Immediately after direct inoculation of bilateral skin xenografts with VZV-infected HEL cells, animals were given mouse mAb to human IFN-α/β receptor β chain (IFNα/βRβ) (PBL Biomedical Laboratories) by i.p. injection (25 μg). Administration of anti–IFN-α/β receptor antibody was maintained by s.c. delivery (50 μg) through an Alzet osmotic pump (model 1007D; 0.5 μl/h, 7 d) (Alzet, Cupertino). Skin xenografts were harvested after 7 d.
VZV Lesion Biopsies.
Punch biopsies were obtained from patients with varicella (n = 3) or zoster (n = 2) according to an approved protocol. Specimens were collected between 36–96 h after rash onset, embedded in OCT compound (TissueTec; Miles Laboratories), frozen in isopentane, and stored at −70°C.
Formalin-fixed, paraffin-embedded skin sections (5 μm) were deparaffinized, rehydrated, and treated with antigen retrieval reagent (Vector Laboratories). Frozen sections were fixed in 2% paraformaldehyde, treated with 1% Triton X-100 (vol/vol) and 1% sodium citrate (wt/vol), washed in TBS followed by biotin blocking (Vector Laboratories), and treated with 3% hydrogen peroxidase.
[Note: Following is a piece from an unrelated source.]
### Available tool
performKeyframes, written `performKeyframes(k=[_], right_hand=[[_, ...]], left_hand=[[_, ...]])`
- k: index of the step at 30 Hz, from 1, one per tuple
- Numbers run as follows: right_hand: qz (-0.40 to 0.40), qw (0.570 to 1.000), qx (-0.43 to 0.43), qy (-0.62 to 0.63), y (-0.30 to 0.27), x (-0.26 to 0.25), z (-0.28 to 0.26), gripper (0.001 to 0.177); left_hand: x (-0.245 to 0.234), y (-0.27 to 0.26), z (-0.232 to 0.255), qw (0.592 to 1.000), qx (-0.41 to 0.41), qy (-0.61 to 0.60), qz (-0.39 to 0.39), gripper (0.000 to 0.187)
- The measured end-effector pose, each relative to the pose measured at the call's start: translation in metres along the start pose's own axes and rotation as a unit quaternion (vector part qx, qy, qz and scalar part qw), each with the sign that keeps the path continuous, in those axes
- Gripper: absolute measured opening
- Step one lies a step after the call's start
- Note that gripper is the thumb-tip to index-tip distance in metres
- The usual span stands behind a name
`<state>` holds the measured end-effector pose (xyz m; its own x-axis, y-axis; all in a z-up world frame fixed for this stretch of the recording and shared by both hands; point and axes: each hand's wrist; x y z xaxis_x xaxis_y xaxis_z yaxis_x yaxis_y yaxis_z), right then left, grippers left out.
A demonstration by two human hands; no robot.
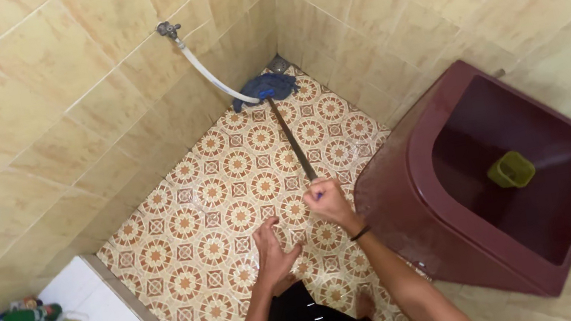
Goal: The person mops a tiled bathroom floor using a mop, moving the mop head across the surface while holding the handle with both hands.
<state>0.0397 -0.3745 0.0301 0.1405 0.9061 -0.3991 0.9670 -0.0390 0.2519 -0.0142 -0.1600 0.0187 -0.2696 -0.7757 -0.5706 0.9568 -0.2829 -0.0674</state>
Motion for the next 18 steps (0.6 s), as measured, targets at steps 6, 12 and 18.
performKeyframes(k=[6, 12, 18], right_hand=[[-0.063, 0.992, -0.096, 0.043, -0.087, -0.032, -0.056, 0.035], [-0.035, 0.999, -0.011, 0.006, -0.142, -0.151, -0.159, 0.034], [-0.119, 0.992, 0.010, 0.038, -0.175, -0.216, -0.246, 0.039]], left_hand=[[0.059, -0.020, 0.046, 0.996, -0.010, -0.026, 0.084, 0.086], [0.120, -0.031, 0.124, 0.996, 0.065, -0.041, 0.041, 0.082], [0.168, -0.027, 0.155, 0.985, 0.160, -0.069, 0.005, 0.013]])
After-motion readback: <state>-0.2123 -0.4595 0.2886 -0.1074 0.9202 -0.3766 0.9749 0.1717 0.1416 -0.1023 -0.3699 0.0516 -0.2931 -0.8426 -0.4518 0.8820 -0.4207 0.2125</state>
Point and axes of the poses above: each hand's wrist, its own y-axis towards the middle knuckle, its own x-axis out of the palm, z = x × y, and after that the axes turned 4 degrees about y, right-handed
Primary antibodies included: anti-CD3ε (Ab-1, rabbit polyclonal), anti-CD4 (clone KT69-7, mIgG1), anti-CD8 (rabbit polyclonal), anti-CD20 (Ab-1, clone L26, mIgG2aκ), anti-CD45RA (Ab-1, clone 111-1C5, mIgG1κ), and anti-CD31/PECAM (clone JC/70A, mIgG1κ) (Lab Vision); anti-CLA (HECA-452, rat IgM) (BD Biosciences); anti-CD45RO (clone OPD4, mIgG1), anti–E-selectin (clone 1.2B6, mIgG1κ), anti–intercellular adhesion molecule (ICAM)-1 (CD54, clone 6.5B5, mIgG1κ), and anti–vascular adhesion molecule (VCAM)-1 (clone 1.4C2, mIgG1κ) (DAKO); anti–IFN-α (rabbit polyclonal) (PBL Biomedical Laboratories); and anti–IL-1α (clone c-18, goat polyclonal), anti–TNF-α (clone 1E8-G6, mIgG1), and anti-pStat1 (Tyr705, rabbit polyclonal) (Santa Cruz Biotechnology, Inc.). Anti-CCR4 (clone 1G1, mIgG1) mAb was a gift from David Andrew (Millennium Inc., Boston, MA). VZV proteins were detected with human polyclonal anti-VZV IgG or mouse mAb to gE (gpI, mIgG2b; Chemicon). Staining was done with biotinylated secondary antibody and HRP-conjugated streptavidin (Lab Vision). Signals were developed with DAB chromagen (brown) or Vector VIP (purple) and counterstained with hematoxylin (for DAB) or methyl green (for Vector VIP) (Vector Laboratories).
Transfer of VZV to Skin.
VZV-infected tonsil T cells were given i.v. to SCID mice with human skin xenografts that were shown to be vascularized by human CD31+ endothelial cells (Fig. 1 A). 15–30% of CD3+ T cells in the inoculum expressed VZV glycoproteins (Fig. 1 B). CD3+ T cells were detected within the epidermis, dermis, and around hair follicles within 24 h (Fig. 1 C, left). VZV was recovered from skin within 7 d in three experiments. Progression to characteristic VZV lesions, with epidermal thickening, cellular degeneration, and keratin disruption, occurred in 10–21 d (Fig. 1 C, middle). Localized VZV lesions destroyed basement membranes and extended through the epithelial surfaces (Fig. 1 C, right).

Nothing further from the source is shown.